BACKGROUND: Performing key actions efficiently during crises can determine clinical outcomes, yet even expert clinicians omit key actions. Simulation-based studies of crises show that correct performance of key actions dramatically increases when emergency manuals (EMs) are used. Despite widespread dissemination of EMs, there is a need to understand in clinical contexts, when, how, and how often EMs are used and not used, along with perceived impacts. METHODS: We conducted interviews with the anesthesia professionals involved in perioperative crises, identified with criterion-based sampling, occurring between October 2014 and May 2016 at 2 large academic medical centers with a history of EM training and implementation. Our convergent, mixed-methods study of the interview data extracted quantitative counts and qualitative themes of EM use and nonuse during clinical crises.
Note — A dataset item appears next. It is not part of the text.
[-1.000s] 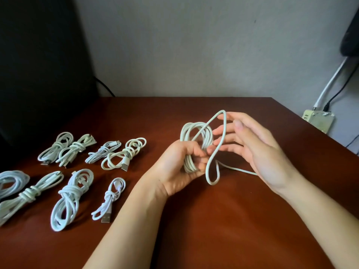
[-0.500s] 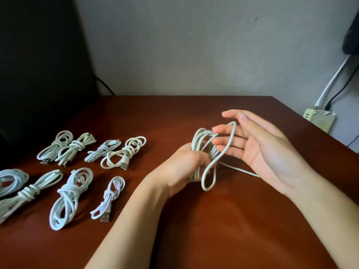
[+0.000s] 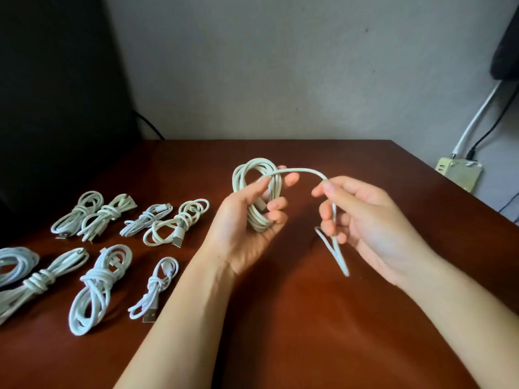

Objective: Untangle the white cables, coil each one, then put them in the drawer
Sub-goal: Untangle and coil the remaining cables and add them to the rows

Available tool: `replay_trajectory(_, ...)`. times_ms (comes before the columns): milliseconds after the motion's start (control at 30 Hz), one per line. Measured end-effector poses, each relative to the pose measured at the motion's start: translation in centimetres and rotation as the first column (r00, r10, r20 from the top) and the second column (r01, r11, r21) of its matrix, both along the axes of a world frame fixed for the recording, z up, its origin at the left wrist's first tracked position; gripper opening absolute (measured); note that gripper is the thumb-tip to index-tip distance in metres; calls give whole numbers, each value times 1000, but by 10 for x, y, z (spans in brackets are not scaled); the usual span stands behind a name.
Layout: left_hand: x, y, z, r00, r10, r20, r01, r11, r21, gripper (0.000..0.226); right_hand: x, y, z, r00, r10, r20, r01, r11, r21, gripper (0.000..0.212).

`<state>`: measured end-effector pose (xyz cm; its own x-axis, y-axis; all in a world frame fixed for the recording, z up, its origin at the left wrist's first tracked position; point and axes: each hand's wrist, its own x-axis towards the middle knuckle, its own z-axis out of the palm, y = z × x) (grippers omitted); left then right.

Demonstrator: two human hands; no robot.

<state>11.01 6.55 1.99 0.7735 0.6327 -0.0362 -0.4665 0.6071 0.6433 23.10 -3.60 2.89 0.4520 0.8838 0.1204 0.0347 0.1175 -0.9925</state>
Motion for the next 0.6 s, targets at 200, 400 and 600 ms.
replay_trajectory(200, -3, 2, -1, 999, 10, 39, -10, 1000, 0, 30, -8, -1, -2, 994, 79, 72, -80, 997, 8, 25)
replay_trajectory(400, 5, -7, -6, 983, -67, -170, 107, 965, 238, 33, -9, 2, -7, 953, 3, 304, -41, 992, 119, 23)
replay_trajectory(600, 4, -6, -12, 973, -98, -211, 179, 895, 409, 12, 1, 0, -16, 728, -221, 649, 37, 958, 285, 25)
RESULTS: Interviews with 53 anesthesia professionals yielded 80 descriptions of applicable clinical crises, with varying durations and event types. Of 69 unique patients whose cases involved crises, the EM was used during 37 (54%; 95% confidence interval [CI], 41–66). Impacts on clinician team members included decreased stress for individual anesthesia professionals (95%), enabled teamwork (73%), and calmed atmosphere (46%). Impacts on delivery of patient care included specific action improvements, including catching errors of omission, for example, turning off anesthetic during cardiac arrest, only after EM use (59%); process improvements, for example, double-checking all actions were completed (41%); and impediments (0%). In 8% of crises, EM use was associated with potential distractions, although none were perceived to harm delivery of patient care. For 32 EM nonuses (46%; 95% CI, 34–59), participants self-identified errors of omission or delays in key actions (56%), all key actions performed (13%), and crisis too brief for EM to be used (31%). CONCLUSIONS: This study provides evidence that EMs in operating rooms are being used during many applicable crises and that clinicians perceive EM use to add value. The reported negative effects were minimal and potentially offset by positive effects.